SHIRLEY – Recalling the kind of seismic events that made headlines in the moment and history over time, from natural disasters to human triumphs and tragedies, most of us tend to place ourselves in retrospective orbit around them. Where were you when? What were you doing?
When JFK was assassinated. When WWII ended. When Covid-19 changed the world.
Caught in the grip of a pandemic, the virus lurking like a stealth bomber to devastate what it has already disrupted, those of us trying to weather this storm intact have altered our daily routines while waiting for a cure, a vaccine, meantime relying on personal protections, safety measures, protocols.
And the thing with feathers: HOPE.
I look forward to the day that we can all look back on this time and having learned from it, move on.
Isn’t that what survivors do?
I remember where I was, what I was doing on September 11, 2001.
It was a beautiful, early fall morning, brisk, breezy, clear. I was at Sears in Leominster.
I went there to buy a camera.
The store hadn’t been open long; it was eerily quiet, except for the sound coming from a TV, mounted above the counter in front of me, hear the entrance. It was the first thing I saw as I walked in. Store clerks were clustered around it.
The picture on screen simply couldn’t be real. Backdrop like a painting: bright sunshine, delft-blue sky.
I saw a plane fly straight at a set of skyscrapers, the World Trade Center’s iconic twin towers. In less than a heartbeat, it plowed into one of them, high up, near the top.
What looked like puffs of smoke stood out against the cloudless sky.
Then, a second plane hit the other tower.
An announcer’s voice confirmed that the impossible was true. And the on screen image was no replay.
This unthinkable thing was happening in real time. Here, in the United States. Now, in New York City. Later, we would learn that it was a terrorist attack and that two more planes had also been hijacked. One went down in a Pennsylvania field. The other crashed into a building at the Pentagon.
As we stood in silence, a small group of strangers in a department store, an event as disastrous as a volcano erupting but by no means natural was unfolding as we watched.
An accident? Enemy attack? The stunned news anchor seemed as clueless as his audience.
But those planes were not bombers. They looked like commercial aircraft.
Scared and bewildered, I turned to leave, noting only then the handful of other people behind me. Wordless, we all left the store. Outside, we turned to each other, as if waking from a dream.
Did anyone have any idea what had happened, what we had just seen? Nobody did, but we all knew where we were going. Home.
I called my husband at work. Should we round up the kids? Our daughter was at Lunenburg High, in lock down. Our son was at UMass, Amherst, in his dorm room. They were safe. We were all safe.
But others were not. Thousands of innocent people were killed in the 9/11 terrorist attacks– passengers on the hi-jacked jets, people at the crash scenes, in the destroyed buildings, on the street in Manhattan when the towers fell. Many of us who did not lose a friend, relative or loved one felt deeply for those who did, as victim’s names and where they came from rolled across our TV screens.
I think just above everyone in the country eventually saw the same scene I did that day, as it happened.
Time may distort details as a story is retold. But my in-the in-the-moment image of those planes crashing into the towers is imprinted in my memory.

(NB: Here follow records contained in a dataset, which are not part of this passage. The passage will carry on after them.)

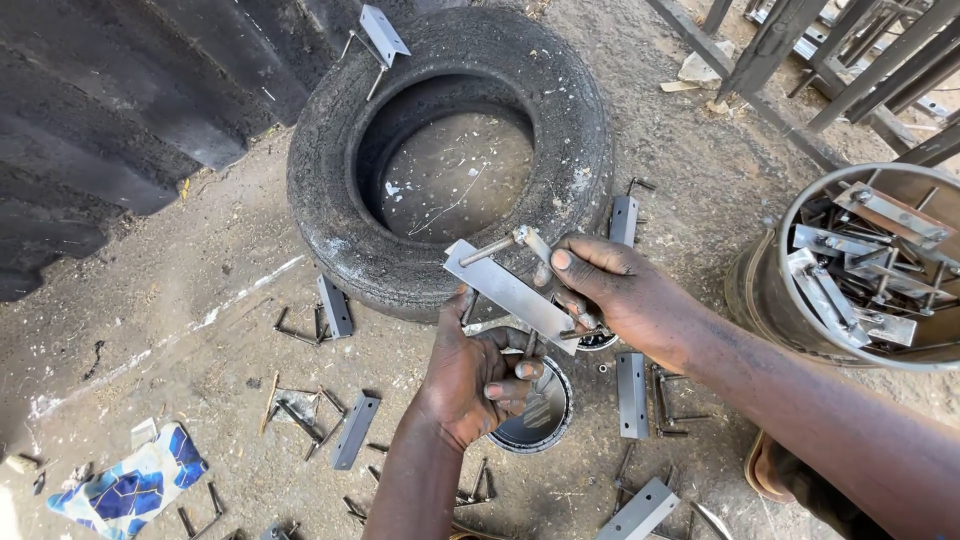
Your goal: Painting small metal brackets with black paint and inserting pins into them
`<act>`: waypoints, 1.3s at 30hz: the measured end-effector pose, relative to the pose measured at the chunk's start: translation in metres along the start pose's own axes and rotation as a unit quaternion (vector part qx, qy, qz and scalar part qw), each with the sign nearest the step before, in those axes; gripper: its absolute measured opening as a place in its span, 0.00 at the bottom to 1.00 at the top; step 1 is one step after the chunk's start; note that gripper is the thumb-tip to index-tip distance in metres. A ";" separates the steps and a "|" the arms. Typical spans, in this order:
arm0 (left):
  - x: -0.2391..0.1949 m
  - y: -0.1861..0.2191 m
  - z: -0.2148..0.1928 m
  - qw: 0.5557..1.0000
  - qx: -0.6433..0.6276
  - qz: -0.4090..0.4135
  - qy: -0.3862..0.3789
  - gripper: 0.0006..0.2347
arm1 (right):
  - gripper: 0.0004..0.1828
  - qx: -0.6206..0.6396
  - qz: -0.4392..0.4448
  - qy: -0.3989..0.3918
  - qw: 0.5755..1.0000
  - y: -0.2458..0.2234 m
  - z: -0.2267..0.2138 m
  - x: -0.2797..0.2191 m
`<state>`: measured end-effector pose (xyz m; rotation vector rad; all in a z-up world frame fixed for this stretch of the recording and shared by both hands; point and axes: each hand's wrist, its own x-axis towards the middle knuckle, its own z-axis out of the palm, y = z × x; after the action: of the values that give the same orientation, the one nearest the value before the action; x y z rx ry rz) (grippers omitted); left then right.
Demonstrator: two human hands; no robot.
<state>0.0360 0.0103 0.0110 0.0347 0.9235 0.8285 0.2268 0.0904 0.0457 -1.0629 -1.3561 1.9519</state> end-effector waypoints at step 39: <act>-0.010 -0.007 0.035 0.981 0.147 0.062 0.110 0.32 | 0.08 -0.399 -0.094 0.095 0.907 -0.020 0.028 -0.021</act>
<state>0.0619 0.0100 0.0368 0.2633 1.2573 0.8155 0.2147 0.0662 0.0758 -1.3553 -2.1131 1.0992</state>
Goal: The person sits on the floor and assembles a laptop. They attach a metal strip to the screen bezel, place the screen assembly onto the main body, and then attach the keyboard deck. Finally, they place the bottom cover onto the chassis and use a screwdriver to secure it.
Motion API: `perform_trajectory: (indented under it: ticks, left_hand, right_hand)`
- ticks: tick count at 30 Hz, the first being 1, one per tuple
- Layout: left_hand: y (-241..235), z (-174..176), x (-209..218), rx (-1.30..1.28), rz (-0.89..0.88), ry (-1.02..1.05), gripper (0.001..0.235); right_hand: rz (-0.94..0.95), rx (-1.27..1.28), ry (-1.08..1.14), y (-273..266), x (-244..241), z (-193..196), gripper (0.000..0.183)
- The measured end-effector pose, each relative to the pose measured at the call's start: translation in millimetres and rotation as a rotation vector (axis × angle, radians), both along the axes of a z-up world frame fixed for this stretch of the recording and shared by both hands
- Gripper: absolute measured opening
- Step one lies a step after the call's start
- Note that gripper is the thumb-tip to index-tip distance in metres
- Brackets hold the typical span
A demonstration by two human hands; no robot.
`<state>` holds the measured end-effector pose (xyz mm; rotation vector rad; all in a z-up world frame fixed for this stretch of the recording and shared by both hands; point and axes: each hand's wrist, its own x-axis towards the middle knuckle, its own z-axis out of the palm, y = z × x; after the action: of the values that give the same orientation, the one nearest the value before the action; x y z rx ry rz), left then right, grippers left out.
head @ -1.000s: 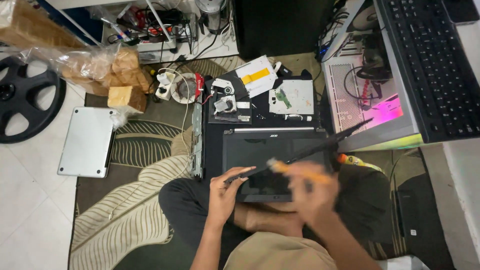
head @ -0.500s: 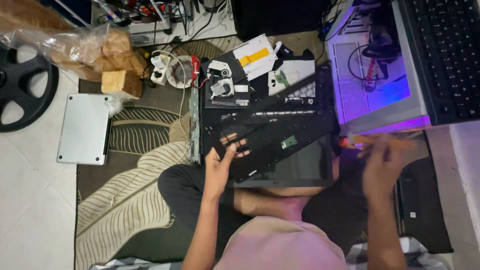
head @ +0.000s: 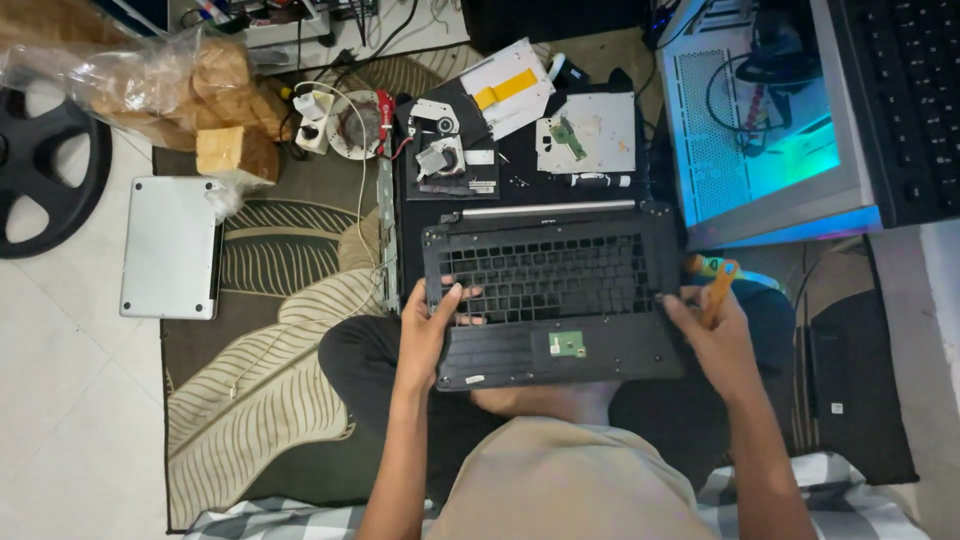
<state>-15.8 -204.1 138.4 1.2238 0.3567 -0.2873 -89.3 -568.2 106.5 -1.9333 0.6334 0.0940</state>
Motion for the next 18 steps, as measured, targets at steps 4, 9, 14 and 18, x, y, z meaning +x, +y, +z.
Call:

Another day that stands out is January 28, 1986, when the Space Shuttle Challenger exploded right after launch, killing its six-member crew, including Christa McAuliffe, a Concord, N.H. high school teacher who was the first private citizen NASA ever selected for a space mission.
Her parents, Grace and Ed Corrigan, watched from outdoor bleachers across from the launch site at Cape Canaveral as their daughter soared into space. And died in a fiery explosion, seconds later.
I saw it on TV, as it happened. We lived in Nashua then, where McAuliffe was a local celebrity.
My son was five years old, at home with me that morning, awaiting the space shuttle launch that he and his kindergarten classmates had been anticipating for weeks.
The kids had been talking about the “teacher in space” and the lesson she would teach from space. They would all be able to watch the launch, their teacher had promised, in the classroom or at home.
So there he was, my small son, earnest, eager, alert, kneeling in front of the TV, focused on the screen.
Still in his rocket ship PJs, he held his toy shuttle craft, “Columbia,” ready to lift off on cue.
I was behind him, watching with him as I ironed curtains. I think. Suddenly, his high-pitched voice demanded my undivided attention. “Mom…it blew up…Challenger blew up!”
Seconds later, the announcer’s voice, low, stentorian, said something akin to that. I was incredulous. No, it couldn’t be!
My son asked if the astronauts got out. Did they have parachutes? Was the teacher ok?
I don’t recall much about the rest of the day, or if he went to school later on. I do recall how upset he was, peppering me with questions, not all of which I could answer.
My son says his memory of that moment is sketchy, vague. It’s indelibly etched in mine.